#### Work request:
Restate the opening lines of the material below word for word, stopping after the line that contains "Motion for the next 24".

#####

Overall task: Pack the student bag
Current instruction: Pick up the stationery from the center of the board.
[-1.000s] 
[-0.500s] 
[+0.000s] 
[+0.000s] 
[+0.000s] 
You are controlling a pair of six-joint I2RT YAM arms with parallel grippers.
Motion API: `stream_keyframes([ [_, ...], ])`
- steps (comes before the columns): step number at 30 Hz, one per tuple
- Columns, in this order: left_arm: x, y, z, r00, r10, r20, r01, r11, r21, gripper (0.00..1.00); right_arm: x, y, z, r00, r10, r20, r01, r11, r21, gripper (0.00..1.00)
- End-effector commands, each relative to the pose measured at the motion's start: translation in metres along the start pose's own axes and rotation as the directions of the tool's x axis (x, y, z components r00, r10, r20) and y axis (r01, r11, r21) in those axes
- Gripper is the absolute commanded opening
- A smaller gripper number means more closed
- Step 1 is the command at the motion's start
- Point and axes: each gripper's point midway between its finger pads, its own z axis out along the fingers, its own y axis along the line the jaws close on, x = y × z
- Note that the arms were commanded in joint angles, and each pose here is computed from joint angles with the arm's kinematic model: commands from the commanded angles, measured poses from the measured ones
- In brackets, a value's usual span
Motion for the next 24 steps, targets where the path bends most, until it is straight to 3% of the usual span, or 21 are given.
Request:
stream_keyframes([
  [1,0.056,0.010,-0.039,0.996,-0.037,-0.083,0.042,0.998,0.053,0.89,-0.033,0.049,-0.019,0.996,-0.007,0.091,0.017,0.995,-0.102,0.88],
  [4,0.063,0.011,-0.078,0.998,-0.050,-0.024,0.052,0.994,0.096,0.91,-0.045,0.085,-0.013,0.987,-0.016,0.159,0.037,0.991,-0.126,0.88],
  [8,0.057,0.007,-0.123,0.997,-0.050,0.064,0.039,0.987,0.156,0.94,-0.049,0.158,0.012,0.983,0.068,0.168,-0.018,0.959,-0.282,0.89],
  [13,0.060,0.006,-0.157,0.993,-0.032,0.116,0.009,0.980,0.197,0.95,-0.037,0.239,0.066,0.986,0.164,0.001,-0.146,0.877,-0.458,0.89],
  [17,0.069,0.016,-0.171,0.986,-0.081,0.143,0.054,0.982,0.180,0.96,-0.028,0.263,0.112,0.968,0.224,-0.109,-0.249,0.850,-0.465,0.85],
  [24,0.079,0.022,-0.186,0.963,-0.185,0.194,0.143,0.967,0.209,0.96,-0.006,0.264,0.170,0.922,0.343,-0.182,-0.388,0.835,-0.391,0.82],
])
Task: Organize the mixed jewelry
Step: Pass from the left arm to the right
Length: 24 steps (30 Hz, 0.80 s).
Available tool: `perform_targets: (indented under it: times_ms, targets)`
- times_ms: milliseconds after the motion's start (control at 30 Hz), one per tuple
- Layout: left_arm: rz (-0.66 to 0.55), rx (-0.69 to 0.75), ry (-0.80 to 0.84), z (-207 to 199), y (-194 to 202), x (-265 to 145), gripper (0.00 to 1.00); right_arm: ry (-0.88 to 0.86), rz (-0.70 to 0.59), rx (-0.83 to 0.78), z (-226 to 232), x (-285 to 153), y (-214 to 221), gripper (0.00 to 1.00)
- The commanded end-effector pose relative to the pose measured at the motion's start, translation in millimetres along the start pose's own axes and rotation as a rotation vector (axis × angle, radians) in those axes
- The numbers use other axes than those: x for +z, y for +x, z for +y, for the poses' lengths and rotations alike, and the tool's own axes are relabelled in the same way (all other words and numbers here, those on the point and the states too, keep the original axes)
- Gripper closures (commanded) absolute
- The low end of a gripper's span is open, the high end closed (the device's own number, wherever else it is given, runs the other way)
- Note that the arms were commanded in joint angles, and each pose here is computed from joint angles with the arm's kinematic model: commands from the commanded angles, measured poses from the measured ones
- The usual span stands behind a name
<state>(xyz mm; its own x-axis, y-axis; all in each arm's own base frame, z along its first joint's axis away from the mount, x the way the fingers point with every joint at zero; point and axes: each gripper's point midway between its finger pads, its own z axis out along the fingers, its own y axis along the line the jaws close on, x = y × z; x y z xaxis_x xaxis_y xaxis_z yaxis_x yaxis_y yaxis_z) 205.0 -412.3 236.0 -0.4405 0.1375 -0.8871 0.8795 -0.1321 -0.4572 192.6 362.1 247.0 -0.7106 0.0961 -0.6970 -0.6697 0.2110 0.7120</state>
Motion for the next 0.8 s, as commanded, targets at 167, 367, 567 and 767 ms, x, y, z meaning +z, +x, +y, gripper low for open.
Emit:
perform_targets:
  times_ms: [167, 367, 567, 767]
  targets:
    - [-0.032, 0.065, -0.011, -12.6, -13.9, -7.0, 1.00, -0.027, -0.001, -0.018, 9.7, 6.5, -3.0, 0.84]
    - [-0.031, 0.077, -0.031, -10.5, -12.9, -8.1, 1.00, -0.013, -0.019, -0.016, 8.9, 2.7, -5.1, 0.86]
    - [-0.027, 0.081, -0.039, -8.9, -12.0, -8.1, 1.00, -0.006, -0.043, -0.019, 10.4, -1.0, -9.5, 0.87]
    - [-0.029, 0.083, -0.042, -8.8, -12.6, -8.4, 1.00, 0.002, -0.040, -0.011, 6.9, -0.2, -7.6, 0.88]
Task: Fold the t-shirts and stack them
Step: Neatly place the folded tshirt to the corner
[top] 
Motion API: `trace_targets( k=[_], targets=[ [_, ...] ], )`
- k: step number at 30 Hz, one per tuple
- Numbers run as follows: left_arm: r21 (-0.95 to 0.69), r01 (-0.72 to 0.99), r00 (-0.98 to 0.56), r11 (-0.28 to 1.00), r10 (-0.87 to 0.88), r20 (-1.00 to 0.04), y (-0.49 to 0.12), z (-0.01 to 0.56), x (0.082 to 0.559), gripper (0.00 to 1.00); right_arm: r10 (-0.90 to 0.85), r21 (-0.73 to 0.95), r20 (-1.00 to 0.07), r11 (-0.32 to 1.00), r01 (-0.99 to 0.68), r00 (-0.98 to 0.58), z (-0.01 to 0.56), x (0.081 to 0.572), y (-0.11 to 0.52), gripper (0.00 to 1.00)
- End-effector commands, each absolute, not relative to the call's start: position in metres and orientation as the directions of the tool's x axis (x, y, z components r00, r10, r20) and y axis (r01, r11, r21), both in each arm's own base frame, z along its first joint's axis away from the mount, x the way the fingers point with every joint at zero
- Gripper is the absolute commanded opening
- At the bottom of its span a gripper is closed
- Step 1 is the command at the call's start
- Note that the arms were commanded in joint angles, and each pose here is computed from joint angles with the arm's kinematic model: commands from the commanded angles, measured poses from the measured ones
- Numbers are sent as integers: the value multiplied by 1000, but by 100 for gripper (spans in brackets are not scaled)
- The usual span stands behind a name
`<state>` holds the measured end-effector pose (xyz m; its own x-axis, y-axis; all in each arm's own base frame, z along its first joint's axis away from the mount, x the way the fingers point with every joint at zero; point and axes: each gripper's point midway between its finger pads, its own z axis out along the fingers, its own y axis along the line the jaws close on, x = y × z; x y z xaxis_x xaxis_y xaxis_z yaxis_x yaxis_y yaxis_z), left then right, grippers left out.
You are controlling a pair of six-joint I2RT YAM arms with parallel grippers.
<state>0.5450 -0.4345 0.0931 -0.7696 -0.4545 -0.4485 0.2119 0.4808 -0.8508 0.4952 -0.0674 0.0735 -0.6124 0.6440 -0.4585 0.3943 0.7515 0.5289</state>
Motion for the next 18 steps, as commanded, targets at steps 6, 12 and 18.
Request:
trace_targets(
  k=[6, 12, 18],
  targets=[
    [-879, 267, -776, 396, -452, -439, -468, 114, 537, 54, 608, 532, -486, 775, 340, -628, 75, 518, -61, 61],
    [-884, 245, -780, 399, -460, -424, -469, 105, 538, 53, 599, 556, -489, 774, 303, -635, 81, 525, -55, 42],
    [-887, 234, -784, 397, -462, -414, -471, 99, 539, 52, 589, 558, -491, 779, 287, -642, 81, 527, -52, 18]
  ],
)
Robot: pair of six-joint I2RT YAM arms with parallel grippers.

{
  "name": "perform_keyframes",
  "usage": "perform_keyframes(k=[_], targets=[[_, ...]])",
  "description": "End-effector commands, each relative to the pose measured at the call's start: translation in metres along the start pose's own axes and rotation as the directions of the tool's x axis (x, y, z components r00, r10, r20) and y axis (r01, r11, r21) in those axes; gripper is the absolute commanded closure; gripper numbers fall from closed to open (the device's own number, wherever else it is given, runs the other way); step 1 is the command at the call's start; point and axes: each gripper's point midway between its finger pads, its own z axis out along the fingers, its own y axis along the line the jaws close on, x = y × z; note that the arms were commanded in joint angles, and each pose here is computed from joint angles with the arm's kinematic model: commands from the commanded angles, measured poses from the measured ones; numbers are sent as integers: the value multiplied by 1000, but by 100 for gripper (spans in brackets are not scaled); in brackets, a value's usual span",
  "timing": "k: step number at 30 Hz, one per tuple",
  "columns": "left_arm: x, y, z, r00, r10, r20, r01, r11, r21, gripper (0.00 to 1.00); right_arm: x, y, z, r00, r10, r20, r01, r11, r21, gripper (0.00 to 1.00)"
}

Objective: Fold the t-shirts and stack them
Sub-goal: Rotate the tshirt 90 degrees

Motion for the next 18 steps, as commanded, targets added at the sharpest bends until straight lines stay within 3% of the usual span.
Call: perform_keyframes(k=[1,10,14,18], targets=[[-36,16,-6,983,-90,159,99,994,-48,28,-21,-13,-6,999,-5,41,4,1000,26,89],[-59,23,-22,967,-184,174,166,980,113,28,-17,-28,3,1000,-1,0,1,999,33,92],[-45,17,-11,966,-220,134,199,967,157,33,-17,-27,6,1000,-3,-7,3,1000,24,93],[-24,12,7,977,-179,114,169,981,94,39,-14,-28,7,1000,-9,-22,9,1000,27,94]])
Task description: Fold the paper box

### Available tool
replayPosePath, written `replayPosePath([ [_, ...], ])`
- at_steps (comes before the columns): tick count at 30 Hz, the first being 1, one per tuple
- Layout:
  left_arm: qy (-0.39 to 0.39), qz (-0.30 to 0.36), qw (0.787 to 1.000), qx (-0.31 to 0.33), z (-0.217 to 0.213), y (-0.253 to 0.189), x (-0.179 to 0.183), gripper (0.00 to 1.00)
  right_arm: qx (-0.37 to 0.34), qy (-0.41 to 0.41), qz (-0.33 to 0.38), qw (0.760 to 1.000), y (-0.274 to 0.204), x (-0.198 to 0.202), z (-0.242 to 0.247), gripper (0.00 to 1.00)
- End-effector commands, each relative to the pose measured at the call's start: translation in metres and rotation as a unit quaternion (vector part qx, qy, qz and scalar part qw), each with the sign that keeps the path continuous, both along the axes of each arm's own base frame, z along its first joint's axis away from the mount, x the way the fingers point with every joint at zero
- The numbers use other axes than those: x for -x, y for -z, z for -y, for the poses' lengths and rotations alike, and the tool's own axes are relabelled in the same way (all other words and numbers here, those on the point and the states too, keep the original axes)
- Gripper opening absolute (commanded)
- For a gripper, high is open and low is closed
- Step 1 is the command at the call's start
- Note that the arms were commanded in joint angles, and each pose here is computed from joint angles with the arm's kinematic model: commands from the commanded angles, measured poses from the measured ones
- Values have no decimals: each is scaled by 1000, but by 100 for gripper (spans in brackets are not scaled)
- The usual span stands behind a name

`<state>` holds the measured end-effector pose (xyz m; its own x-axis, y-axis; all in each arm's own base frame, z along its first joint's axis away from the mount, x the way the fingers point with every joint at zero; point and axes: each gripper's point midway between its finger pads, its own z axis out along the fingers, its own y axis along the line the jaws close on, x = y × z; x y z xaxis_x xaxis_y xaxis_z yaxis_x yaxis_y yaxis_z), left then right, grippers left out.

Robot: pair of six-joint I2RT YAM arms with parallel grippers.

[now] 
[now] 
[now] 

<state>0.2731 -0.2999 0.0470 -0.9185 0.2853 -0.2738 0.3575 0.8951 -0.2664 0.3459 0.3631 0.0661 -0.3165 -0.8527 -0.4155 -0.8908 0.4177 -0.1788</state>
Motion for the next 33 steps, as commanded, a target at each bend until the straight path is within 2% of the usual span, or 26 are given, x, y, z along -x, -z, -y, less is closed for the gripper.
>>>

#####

#### Output of the exercise:
Overall task: Pack the student bag
Current instruction: Pick up the stationery from the center of the board.
[-1.000s] 
[-0.500s] 
[+0.000s] 
[+0.000s] 
[+0.000s] 
You are controlling a pair of six-joint I2RT YAM arms with parallel grippers.
Motion API: `stream_keyframes([ [_, ...], ])`
- steps (comes before the columns): step number at 30 Hz, one per tuple
- Columns, in this order: left_arm: x, y, z, r00, r10, r20, r01, r11, r21, gripper (0.00..1.00); right_arm: x, y, z, r00, r10, r20, r01, r11, r21, gripper (0.00..1.00)
- End-effector commands, each relative to the pose measured at the motion's start: translation in metres along the start pose's own axes and rotation as the directions of the tool's x axis (x, y, z components r00, r10, r20) and y axis (r01, r11, r21) in those axes
- Gripper is the absolute commanded opening
- A smaller gripper number means more closed
- Step 1 is the command at the motion's start
- Point and axes: each gripper's point midway between its finger pads, its own z axis out along the fingers, its own y axis along the line the jaws close on, x = y × z
- Note that the arms were commanded in joint angles, and each pose here is computed from joint angles with the arm's kinematic model: commands from the commanded angles, measured poses from the measured ones
- In brackets, a value's usual span
Motion for the next 24 steps, targets where the path bends most, until it is straight to 3% of the usual span, or 21 are given.

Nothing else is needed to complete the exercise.